Salvia is a popular flowering plant for urban gardens. With a combination of over 700 annual and perennial species, there’s a type of salvia out there for everyone.
They can prolifically reseed themselves, like the ones in the photo at left. These are growing in the cut out area of a sidewalk around the installation of a telephone pole. They most likely blew in from the cultivated salvia growing in a flower bed a couple houses down the street.
Although I don’t know the variety of this particular salvia, it is most likely one of the tender perennial varieties that are treated as annuals in temperate regions.

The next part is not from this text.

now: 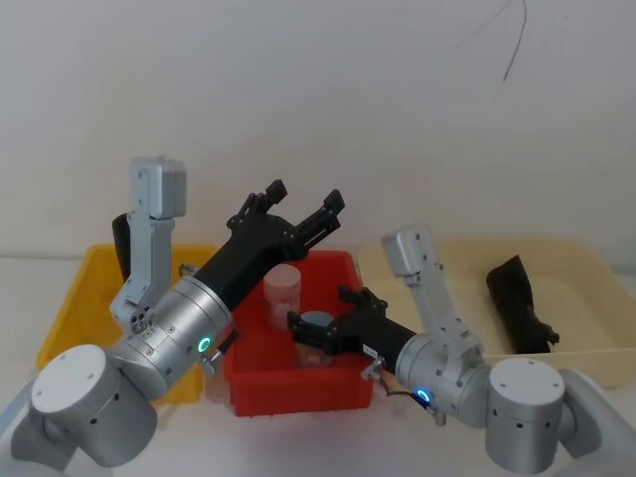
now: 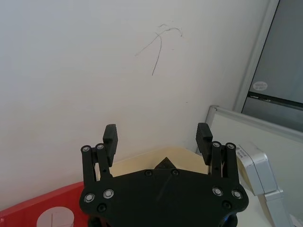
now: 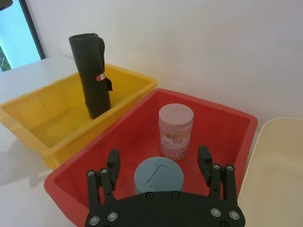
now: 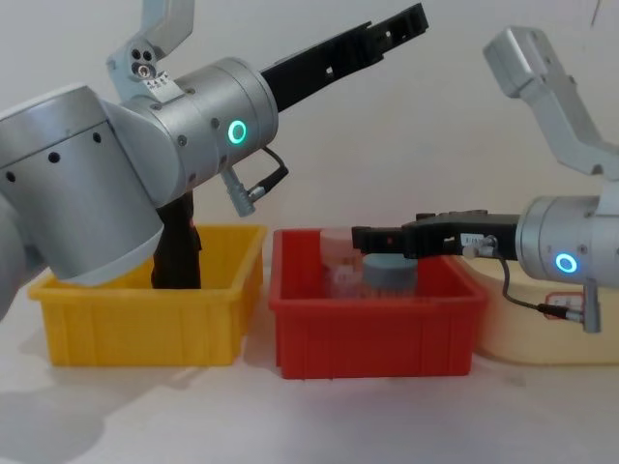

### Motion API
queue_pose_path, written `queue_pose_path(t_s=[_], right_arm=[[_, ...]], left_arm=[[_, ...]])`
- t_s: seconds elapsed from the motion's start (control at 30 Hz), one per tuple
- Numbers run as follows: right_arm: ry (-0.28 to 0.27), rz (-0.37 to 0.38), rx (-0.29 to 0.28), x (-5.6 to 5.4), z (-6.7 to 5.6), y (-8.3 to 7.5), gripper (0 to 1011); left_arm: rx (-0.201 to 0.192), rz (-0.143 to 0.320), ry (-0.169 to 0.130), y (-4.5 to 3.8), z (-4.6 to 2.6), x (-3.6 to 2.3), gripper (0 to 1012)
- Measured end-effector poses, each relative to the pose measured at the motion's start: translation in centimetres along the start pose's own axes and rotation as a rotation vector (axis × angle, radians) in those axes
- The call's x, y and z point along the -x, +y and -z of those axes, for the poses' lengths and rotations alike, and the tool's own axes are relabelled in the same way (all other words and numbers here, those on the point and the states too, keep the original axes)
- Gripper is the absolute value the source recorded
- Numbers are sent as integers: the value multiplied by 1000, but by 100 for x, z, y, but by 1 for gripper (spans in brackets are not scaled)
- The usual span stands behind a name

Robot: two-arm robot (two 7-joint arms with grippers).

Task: Pick up the garbage bag with the one hand and transfer it to the other hand.

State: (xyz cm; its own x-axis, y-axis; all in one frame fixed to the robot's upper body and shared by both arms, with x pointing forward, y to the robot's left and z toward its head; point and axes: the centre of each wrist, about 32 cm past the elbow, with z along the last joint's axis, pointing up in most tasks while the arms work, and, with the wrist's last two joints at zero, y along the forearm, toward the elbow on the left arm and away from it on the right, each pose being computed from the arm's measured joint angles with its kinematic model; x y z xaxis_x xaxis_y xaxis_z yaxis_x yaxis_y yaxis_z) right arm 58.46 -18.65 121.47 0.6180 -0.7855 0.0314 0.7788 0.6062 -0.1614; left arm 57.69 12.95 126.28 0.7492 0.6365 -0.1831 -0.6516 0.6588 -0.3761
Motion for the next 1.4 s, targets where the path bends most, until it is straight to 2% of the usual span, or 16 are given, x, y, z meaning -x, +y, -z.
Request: queue_pose_path(t_s=[0.7,1.4], right_arm=[[4,-16,23,28,45,-8,1001],[16,5,35,-15,125,18,1001]], left_arm=[[0,0,0,0,0,0,1000],[0,0,0,0,0,0,1001]])
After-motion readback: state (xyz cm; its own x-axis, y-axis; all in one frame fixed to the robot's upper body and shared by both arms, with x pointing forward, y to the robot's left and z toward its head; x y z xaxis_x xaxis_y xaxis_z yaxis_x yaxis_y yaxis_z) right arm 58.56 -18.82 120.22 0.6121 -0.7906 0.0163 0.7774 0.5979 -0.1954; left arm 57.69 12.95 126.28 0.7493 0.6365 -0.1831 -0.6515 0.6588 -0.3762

Salvia do best in full sun. Obviously they’re not fussy about their soil, only that it should be well drained.
If you’re planting salvia, you can direct seed it right in the garden in late spring. Sprinkle the seeds on top of the soil. Do not cover; press them in gently with your hand. Mist lightly after you plant them and then mist daily to keep them moist until they germinate.
You can also propagate them by root division, which is best done in spring.
They’re also one of the most popular bedding plants found at garden centers and farmer’s markets every spring.
Space salvia 10 to 20 inches apart, depending on the size at maturity of the variety you’re planting.
Although the red variety of salvia is planted most often, the purple variety provides a cool contrast to the hot reds, oranges and yellows of most summer-blooming flowers. And it reseeds itself.